To the dead Lenore who always appears on the same Google page, an interloper who comes up in search results by virtue of our identical names, twinned on the Internet, the two Lenore’s, one a writer, the other a Route 66 historian, the first woman to receive the John Steinbeck Award for caring about preservation. Remember how I contacted you when you were alive, sent an email about our matched identities? We could have used the same library card, gone shopping together at CostCo. Heck. They never check photo ID there anyway.
Maybe in a former lifetime we were sisters whose parents lacked imagination; turns out we’re just two people with the same first and last name, the same algorithm. Oh, Lenore. You never contacted me. I was trying to be your friend. Then there were those terrible rankings. Your home page that appeared before mine, confusing image searches. How was anyone supposed to know the real Lenore? Don’t get me wrong I recognize you raised the bar high and now I’m trying to get over it.

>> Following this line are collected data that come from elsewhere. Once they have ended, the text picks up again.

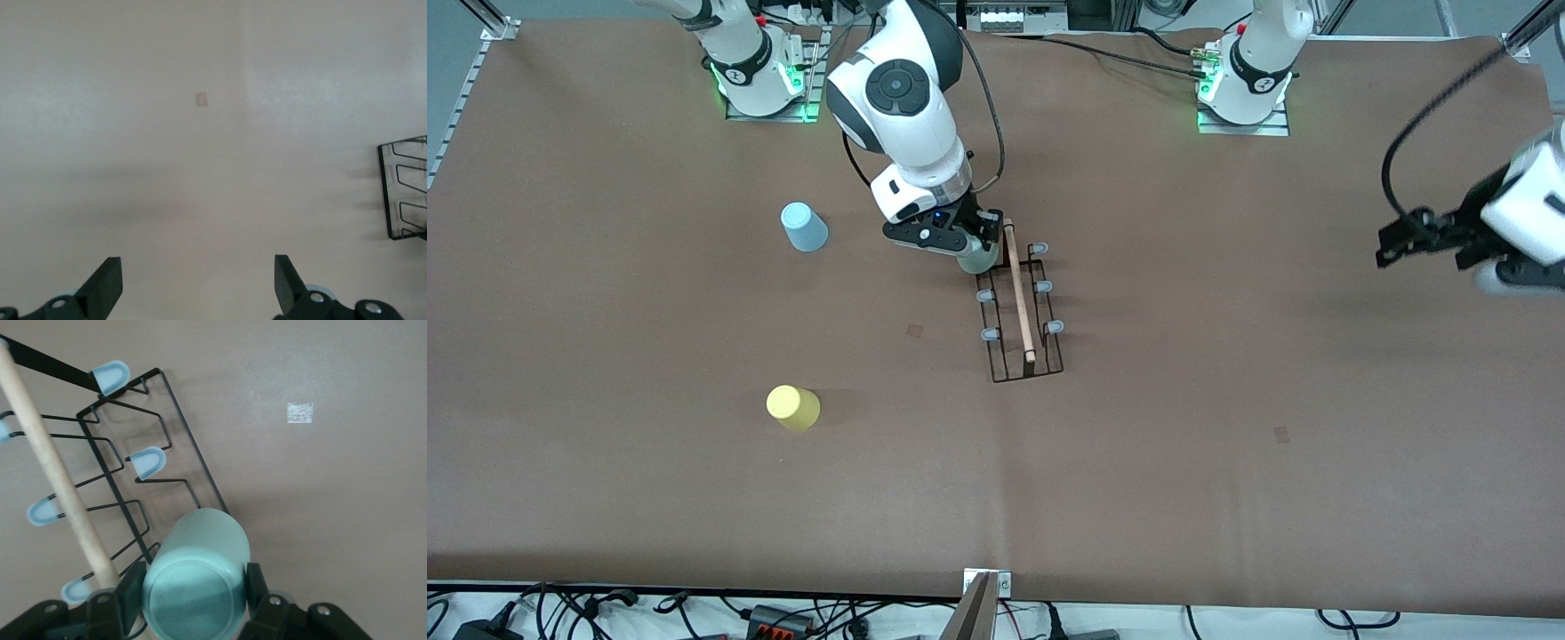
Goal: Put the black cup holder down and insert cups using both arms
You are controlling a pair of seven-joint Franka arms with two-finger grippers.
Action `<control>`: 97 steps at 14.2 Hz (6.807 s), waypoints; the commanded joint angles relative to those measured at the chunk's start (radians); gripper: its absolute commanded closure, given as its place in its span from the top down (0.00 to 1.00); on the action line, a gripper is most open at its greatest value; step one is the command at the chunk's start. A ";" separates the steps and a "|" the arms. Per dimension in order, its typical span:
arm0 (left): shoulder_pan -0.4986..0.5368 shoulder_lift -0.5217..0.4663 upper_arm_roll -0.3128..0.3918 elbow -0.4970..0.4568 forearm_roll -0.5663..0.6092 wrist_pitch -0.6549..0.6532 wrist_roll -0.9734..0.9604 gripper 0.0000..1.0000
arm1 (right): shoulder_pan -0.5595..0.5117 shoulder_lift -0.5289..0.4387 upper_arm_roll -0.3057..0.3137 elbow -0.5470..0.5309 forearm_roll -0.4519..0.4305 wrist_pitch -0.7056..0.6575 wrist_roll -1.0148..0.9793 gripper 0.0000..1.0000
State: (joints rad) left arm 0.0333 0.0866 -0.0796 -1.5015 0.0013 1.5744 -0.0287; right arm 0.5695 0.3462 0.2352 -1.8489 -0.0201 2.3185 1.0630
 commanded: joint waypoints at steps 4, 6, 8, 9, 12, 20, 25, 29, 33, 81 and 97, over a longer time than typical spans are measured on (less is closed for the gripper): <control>-0.046 -0.096 0.028 -0.101 0.016 -0.031 0.023 1.00 | -0.005 -0.008 0.000 0.023 -0.038 0.010 0.011 1.00; -0.038 -0.088 0.024 -0.092 0.016 -0.031 0.023 1.00 | -0.040 -0.058 -0.008 0.023 -0.041 -0.043 -0.017 1.00; -0.036 -0.087 0.034 -0.089 0.016 -0.028 0.023 1.00 | -0.120 -0.087 -0.022 0.010 -0.055 -0.114 -0.181 1.00; -0.036 -0.085 0.035 -0.088 0.014 -0.027 0.024 1.00 | -0.170 -0.088 -0.039 0.010 -0.055 -0.148 -0.299 1.00; -0.027 -0.085 0.035 -0.086 0.011 -0.024 0.033 1.00 | -0.363 -0.055 -0.057 0.011 -0.058 -0.124 -0.668 1.00; 0.019 -0.083 0.034 -0.091 -0.001 0.024 0.027 1.00 | -0.435 0.195 -0.142 0.019 -0.055 0.347 -0.864 1.00; 0.019 -0.083 0.021 -0.092 0.000 0.019 0.026 1.00 | -0.431 0.260 -0.143 0.017 -0.058 0.441 -0.867 1.00; 0.011 -0.083 0.021 -0.094 0.000 0.022 0.026 1.00 | -0.427 0.295 -0.143 0.016 -0.060 0.473 -0.868 1.00; 0.008 -0.083 0.015 -0.092 0.003 0.021 0.026 1.00 | -0.427 0.295 -0.146 0.016 -0.066 0.473 -0.873 0.39; 0.011 -0.067 0.015 -0.101 0.011 0.032 0.035 1.00 | -0.585 -0.259 -0.249 0.344 0.025 -0.728 -0.857 1.00; 0.010 -0.093 0.035 -0.052 0.002 -0.027 0.020 1.00 | -0.643 -0.274 -0.185 0.333 0.023 -0.711 -1.015 1.00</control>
State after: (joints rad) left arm 0.0477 -0.0032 -0.0574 -1.5804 0.0010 1.5766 -0.0143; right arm -0.0577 0.0860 0.0369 -1.5083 -0.0034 1.6100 0.0393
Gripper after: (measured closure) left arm 0.000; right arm 0.000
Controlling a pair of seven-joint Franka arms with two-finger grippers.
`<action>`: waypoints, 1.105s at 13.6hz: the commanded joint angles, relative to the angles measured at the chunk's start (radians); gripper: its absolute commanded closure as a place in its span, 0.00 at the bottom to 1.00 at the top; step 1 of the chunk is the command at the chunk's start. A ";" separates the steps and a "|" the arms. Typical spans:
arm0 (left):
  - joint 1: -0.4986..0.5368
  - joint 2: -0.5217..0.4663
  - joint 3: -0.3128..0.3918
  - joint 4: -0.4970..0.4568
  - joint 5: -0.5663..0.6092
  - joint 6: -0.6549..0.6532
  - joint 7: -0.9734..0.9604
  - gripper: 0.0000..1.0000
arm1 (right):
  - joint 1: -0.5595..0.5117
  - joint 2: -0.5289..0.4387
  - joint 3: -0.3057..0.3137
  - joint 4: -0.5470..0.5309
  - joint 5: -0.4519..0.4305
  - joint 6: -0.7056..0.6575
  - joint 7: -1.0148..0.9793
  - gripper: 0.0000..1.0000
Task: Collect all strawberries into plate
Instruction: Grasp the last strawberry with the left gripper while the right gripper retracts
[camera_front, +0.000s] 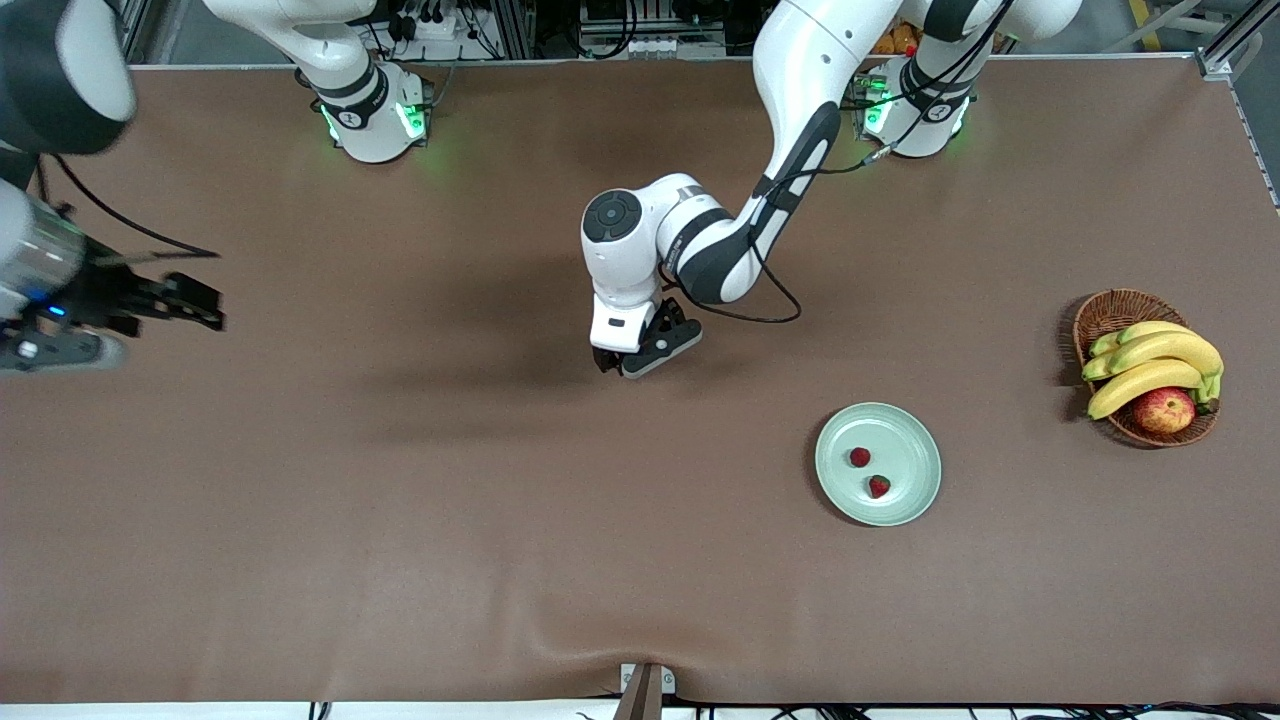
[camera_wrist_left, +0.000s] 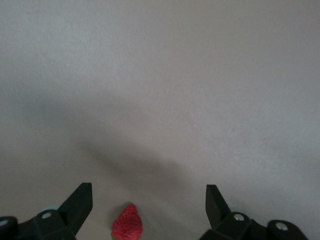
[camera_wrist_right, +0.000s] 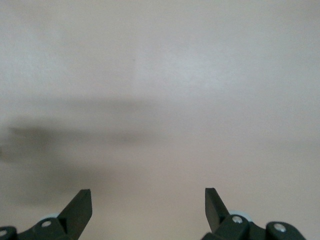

I bet you think I’m competitive. How can I compete with a dead woman? Let’s be real. You were involved in trading posts and gas stations, probably thought I was a crank scheduled for deletion. You were all over the place, gave dog owners advice. Now you’ve fallen below the fold, your obituary becoming more dated, and I wonder what you think and if you care.
In some weird way you do exist, a Lenore who inhabits the Internet in a past tense that is served up in my present, no different than hearing Frank Sinatra, Old Blue Eyes, crooning “Strangers in the Night.” But non, you are fished out of a hat by virtue of a link, a Milky Way of connective tissue. I’m not sure what to make of this except I know our names and futures are linked.
Spinoza rated intuitive knowledge as the highest in his own operating system. But what do any of us know in this crazy world, you tell me, you’re the one into preservation, and I’m so glad you didn’t embarrass us, put together a cross-country road map and pulled into a rest stop until cancer got the best of you. I’m on the spot now for whatever comes next, my season to cavort on the Internet while you, my baalabusta of the great Mother Road, wait at the frontier of something so big, it keeps getting rediscovered, a Route 66 at the confluence of rivers and oceans, a place where networks talk to each other without servers. With everything said and done, you are still there like a twin who wears the same clothes as I do, my doppelganger who drinks with Jack Kerouac and sings in a valance of electrons.